- [Material provided]:
▽
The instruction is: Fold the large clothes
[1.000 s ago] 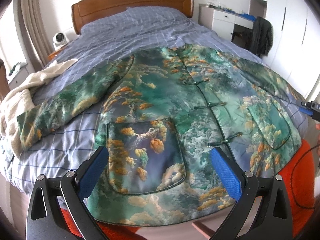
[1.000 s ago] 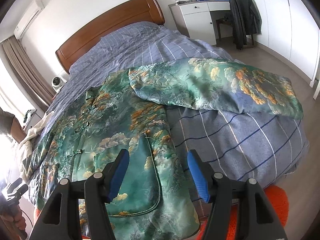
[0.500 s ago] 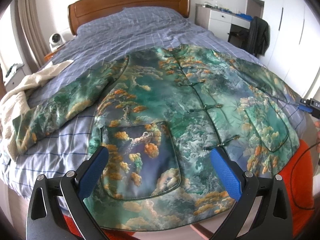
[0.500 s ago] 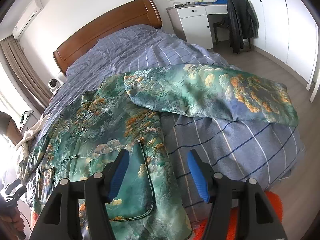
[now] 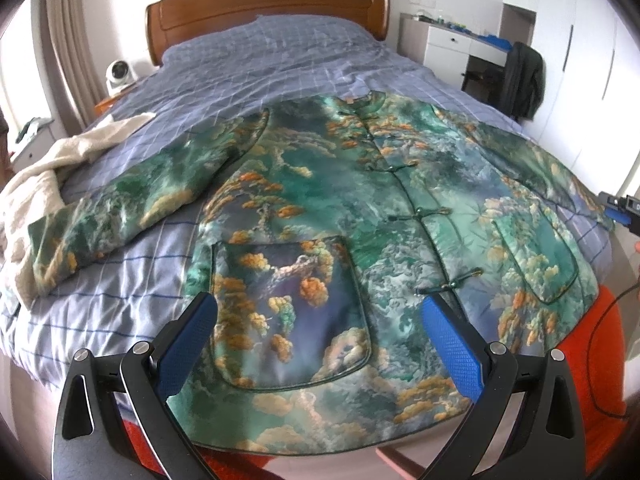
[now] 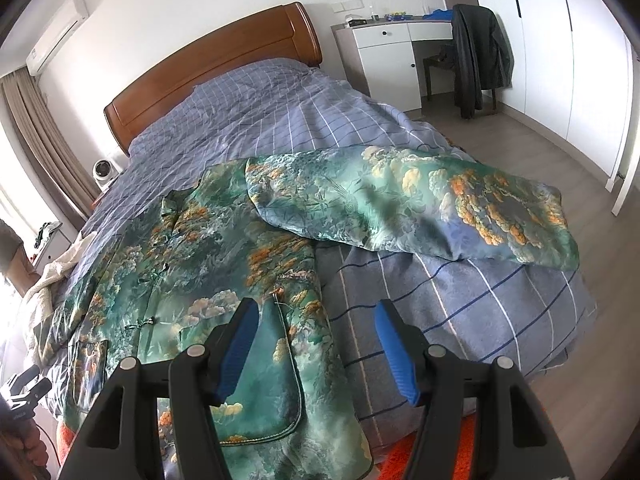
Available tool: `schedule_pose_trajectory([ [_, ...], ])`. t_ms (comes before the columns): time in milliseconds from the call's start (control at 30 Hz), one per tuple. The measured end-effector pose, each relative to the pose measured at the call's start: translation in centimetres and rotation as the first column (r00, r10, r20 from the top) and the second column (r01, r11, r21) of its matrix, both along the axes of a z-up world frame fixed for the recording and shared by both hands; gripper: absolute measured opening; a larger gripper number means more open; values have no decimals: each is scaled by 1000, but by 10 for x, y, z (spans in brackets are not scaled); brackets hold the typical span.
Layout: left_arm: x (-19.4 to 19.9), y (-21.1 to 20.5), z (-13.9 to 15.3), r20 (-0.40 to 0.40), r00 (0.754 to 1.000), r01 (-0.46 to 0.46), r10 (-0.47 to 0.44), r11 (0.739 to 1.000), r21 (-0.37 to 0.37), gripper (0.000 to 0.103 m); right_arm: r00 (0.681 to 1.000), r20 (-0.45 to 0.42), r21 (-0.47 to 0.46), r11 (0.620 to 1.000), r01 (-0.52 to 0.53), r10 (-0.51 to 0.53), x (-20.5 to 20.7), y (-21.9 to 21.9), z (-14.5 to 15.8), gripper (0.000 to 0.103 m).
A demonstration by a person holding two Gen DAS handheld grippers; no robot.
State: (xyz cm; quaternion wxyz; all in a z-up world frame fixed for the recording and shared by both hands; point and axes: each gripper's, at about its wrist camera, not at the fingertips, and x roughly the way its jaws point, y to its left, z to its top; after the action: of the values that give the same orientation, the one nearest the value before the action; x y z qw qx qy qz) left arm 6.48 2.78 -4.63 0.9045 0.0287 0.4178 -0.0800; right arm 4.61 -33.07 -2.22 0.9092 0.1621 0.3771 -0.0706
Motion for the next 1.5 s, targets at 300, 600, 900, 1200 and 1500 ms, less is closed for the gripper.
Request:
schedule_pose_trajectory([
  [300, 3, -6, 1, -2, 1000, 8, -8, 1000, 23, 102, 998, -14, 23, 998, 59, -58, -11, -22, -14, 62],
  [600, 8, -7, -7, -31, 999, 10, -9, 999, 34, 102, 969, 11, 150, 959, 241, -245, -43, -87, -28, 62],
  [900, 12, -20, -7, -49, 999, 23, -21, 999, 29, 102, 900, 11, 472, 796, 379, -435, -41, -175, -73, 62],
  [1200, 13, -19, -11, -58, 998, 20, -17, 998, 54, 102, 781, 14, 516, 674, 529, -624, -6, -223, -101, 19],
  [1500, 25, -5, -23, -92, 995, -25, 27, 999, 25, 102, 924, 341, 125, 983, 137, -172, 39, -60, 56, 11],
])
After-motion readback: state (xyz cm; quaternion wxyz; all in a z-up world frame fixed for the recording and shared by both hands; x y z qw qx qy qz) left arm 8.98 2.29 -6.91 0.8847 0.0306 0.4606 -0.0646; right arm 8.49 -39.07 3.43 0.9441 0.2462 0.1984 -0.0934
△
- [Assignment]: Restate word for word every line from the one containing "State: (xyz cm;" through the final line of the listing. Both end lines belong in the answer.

- [Answer to the exercise]:
State: (xyz cm; quaternion wxyz; all in a z-up world frame fixed for the recording and shared by both hands; point and axes: each gripper's, at about its wrist camera, not at the fingertips, and x roughly the way its jaws point, y to its left, z to its top; after the action: of the values that give the same orientation, the one nearest the value before the action; x y z qw qx qy qz) left arm 6.48 2.78 -4.63 0.9045 0.0287 0.4178 -0.0800; right arm 4.61 -33.07 -2.22 0.9092 0.1621 0.3771 -0.0706
Motion for the next 1.5 s, targets at 300, 600, 900, 1200 and 1500 ms, less is closed for the gripper.
Request:
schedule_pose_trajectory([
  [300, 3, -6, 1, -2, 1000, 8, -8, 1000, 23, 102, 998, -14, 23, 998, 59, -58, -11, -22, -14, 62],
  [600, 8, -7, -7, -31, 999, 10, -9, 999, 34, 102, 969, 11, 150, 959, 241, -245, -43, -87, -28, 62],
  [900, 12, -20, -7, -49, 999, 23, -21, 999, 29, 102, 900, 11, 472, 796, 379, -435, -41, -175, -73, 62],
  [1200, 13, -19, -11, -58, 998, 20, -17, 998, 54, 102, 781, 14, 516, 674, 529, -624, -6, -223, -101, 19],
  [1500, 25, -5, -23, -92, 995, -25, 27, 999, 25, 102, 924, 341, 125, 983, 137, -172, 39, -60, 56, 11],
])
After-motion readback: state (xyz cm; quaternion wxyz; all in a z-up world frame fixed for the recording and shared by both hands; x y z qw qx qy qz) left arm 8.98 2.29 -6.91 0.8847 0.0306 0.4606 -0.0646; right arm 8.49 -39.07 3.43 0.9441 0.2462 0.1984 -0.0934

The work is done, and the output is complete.